#### Instructions for the task:
Your task is to count the lines of the entries below that include the word "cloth" and to give only the resulting number.

#### Entries provided:
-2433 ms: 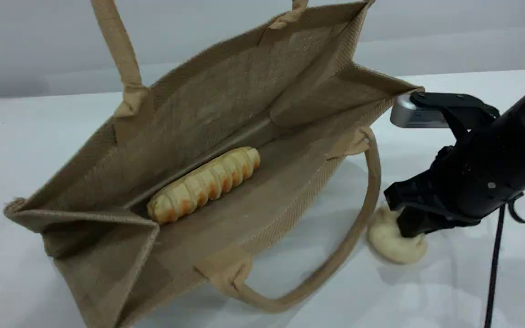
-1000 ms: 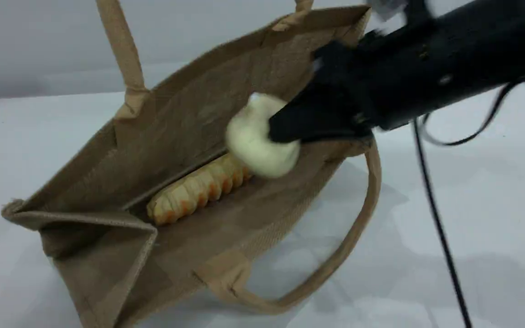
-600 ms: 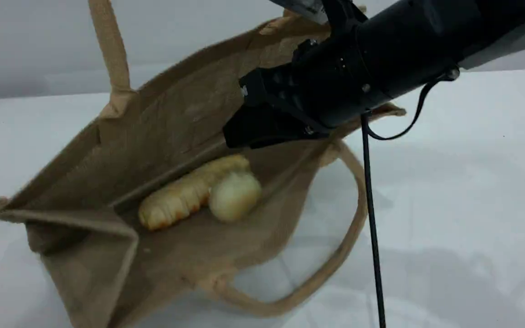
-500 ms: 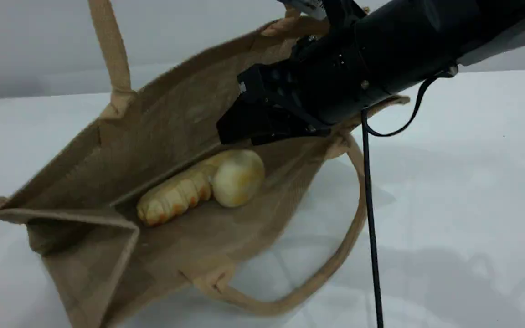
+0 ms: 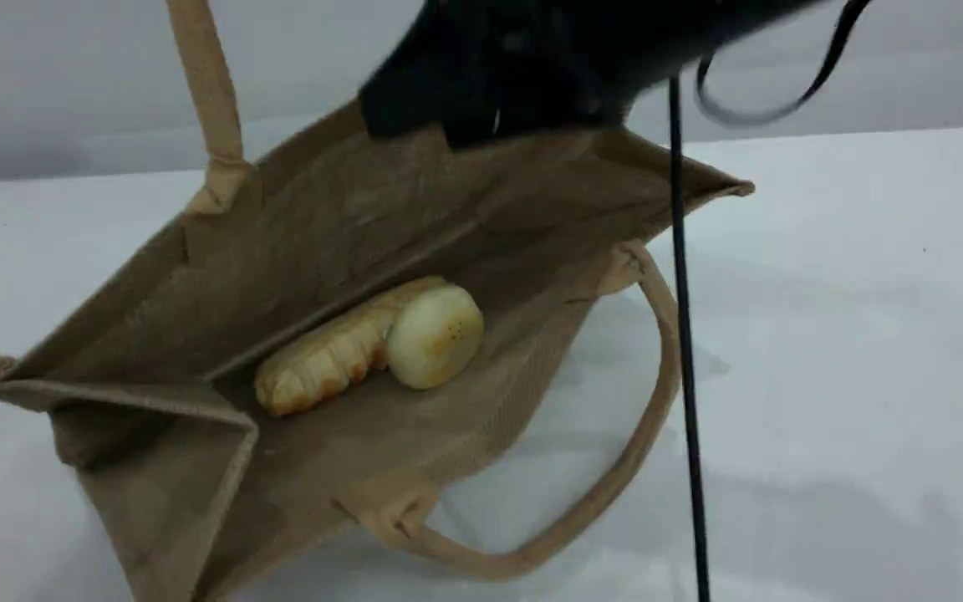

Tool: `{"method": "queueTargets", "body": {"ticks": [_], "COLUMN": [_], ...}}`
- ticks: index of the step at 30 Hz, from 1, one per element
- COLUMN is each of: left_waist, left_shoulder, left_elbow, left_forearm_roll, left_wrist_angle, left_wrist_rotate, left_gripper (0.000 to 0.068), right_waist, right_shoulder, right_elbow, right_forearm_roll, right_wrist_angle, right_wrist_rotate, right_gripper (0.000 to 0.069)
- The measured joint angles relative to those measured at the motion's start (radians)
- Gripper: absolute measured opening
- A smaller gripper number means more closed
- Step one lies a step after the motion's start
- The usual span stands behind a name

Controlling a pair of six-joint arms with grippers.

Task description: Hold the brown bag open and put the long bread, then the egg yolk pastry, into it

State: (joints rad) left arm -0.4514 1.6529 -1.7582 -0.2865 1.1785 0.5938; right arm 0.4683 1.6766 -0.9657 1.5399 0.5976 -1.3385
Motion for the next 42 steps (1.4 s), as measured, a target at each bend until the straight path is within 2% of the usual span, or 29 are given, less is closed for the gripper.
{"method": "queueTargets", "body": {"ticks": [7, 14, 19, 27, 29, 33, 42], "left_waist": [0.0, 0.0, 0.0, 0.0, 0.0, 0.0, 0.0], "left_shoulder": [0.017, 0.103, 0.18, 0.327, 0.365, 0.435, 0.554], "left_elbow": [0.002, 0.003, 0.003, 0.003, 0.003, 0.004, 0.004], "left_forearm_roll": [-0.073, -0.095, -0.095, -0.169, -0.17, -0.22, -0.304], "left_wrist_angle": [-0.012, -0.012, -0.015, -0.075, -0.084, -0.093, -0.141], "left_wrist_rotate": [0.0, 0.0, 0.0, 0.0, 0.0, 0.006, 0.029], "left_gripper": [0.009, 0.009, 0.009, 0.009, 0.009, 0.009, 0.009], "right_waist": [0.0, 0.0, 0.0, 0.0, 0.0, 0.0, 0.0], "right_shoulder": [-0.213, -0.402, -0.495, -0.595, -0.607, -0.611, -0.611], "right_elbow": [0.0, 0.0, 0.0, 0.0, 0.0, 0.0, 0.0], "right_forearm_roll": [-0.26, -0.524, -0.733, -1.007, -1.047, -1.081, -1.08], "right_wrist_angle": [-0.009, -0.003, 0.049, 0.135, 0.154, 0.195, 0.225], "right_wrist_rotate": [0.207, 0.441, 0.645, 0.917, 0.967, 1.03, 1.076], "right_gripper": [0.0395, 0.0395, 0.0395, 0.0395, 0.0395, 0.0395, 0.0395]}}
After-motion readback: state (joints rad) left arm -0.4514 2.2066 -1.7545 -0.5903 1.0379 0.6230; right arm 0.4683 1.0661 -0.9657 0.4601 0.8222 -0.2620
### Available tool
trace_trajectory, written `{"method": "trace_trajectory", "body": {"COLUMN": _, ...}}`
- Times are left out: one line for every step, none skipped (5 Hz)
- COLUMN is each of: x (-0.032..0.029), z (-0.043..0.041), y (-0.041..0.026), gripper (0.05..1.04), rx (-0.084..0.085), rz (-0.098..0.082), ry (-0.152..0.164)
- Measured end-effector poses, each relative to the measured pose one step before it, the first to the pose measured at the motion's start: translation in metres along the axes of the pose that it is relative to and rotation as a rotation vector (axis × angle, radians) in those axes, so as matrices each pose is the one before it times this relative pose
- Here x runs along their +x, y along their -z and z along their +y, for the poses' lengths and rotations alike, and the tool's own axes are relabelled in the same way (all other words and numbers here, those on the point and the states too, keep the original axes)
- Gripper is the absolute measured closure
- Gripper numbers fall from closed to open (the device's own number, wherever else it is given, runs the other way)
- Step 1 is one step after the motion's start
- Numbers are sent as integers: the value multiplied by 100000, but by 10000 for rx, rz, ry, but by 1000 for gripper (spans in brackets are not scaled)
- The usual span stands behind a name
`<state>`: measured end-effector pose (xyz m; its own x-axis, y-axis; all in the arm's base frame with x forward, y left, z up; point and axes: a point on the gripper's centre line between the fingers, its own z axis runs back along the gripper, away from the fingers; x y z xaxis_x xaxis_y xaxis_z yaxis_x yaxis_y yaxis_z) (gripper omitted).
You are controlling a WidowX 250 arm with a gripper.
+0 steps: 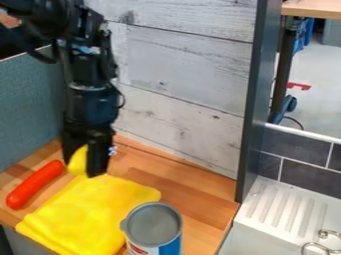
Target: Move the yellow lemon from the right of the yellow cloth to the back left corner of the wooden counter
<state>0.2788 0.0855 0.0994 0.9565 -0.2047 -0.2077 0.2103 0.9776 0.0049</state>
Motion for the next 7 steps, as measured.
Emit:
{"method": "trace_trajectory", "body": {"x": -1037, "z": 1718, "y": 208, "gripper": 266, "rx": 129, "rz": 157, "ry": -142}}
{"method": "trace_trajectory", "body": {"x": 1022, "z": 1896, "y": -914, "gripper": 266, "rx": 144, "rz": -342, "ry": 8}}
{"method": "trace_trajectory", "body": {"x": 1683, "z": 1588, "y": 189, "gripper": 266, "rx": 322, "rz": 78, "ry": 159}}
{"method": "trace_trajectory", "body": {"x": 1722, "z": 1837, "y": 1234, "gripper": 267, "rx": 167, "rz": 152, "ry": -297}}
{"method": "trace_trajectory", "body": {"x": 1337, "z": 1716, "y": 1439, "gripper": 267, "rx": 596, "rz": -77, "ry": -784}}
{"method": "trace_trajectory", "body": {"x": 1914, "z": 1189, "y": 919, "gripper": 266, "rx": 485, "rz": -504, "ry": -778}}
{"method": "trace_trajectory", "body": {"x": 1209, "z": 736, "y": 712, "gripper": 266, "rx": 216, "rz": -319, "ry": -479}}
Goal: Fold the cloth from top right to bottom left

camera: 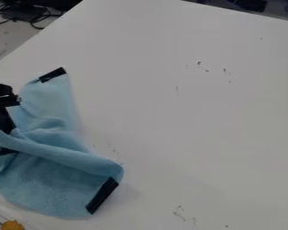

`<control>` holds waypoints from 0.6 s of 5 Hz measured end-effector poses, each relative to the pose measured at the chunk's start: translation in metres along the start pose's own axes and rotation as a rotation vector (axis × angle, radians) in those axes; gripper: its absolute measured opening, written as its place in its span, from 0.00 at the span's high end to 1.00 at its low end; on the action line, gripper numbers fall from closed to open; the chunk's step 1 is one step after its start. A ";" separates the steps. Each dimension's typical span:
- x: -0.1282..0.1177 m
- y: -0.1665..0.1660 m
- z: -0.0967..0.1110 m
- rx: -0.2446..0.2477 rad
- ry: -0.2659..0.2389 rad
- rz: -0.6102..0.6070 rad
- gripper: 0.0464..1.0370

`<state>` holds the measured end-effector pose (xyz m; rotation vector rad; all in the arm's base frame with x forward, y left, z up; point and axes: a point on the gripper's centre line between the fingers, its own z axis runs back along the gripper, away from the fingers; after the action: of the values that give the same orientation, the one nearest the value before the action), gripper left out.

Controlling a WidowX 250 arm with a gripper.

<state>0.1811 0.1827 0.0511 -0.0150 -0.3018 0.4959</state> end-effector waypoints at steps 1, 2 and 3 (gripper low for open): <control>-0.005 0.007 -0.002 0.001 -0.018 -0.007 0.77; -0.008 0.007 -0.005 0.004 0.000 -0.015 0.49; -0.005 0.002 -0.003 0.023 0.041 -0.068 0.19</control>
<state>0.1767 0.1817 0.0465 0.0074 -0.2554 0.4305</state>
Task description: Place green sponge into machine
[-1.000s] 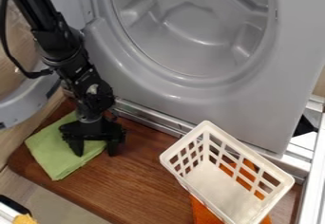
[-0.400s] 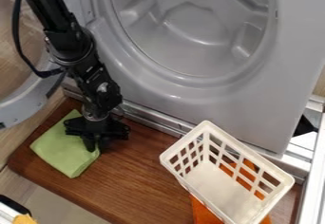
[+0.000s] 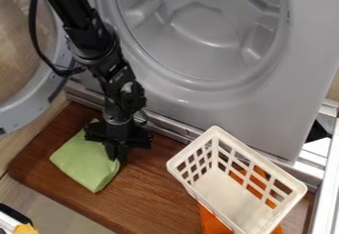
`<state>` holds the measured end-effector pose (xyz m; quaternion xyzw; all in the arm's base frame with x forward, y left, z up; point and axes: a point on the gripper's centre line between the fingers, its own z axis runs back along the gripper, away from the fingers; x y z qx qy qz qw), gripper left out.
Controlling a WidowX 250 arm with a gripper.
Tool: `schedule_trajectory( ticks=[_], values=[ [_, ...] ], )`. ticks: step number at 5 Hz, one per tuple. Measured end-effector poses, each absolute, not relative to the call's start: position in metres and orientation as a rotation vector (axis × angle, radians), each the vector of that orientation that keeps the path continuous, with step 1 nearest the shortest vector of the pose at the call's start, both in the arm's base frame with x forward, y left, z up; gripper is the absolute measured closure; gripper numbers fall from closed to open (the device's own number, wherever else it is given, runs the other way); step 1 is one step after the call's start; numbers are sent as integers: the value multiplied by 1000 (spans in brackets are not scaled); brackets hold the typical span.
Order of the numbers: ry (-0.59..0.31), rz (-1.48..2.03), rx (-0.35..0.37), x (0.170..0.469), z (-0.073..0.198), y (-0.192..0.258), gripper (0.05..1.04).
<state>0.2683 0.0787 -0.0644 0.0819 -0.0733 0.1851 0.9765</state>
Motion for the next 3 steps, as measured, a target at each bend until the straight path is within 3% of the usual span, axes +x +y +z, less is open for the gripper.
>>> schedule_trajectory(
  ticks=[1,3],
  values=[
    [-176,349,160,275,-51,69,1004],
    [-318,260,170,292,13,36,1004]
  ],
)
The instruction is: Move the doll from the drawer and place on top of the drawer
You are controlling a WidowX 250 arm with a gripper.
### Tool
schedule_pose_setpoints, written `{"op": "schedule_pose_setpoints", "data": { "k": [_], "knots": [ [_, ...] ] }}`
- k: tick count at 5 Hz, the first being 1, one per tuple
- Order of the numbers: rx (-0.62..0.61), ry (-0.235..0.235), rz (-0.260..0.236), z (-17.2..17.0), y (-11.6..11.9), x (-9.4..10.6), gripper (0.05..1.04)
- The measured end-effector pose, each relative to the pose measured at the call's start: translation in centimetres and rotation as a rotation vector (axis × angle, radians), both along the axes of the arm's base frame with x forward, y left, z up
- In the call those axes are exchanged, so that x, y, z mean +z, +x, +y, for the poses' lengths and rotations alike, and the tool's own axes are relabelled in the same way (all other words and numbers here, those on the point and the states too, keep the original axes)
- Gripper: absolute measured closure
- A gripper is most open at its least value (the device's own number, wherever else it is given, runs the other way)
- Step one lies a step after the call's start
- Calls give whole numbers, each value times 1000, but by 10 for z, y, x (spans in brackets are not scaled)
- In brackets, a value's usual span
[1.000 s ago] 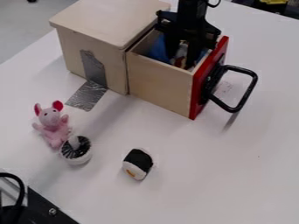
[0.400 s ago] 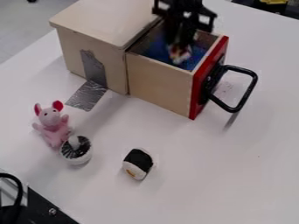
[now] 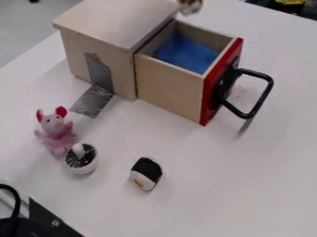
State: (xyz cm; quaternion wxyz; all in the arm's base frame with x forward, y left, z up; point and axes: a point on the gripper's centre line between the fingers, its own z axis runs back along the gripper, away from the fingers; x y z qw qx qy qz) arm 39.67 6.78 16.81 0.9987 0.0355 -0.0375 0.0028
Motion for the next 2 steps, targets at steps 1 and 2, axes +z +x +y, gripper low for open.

#### Response to the exercise:
2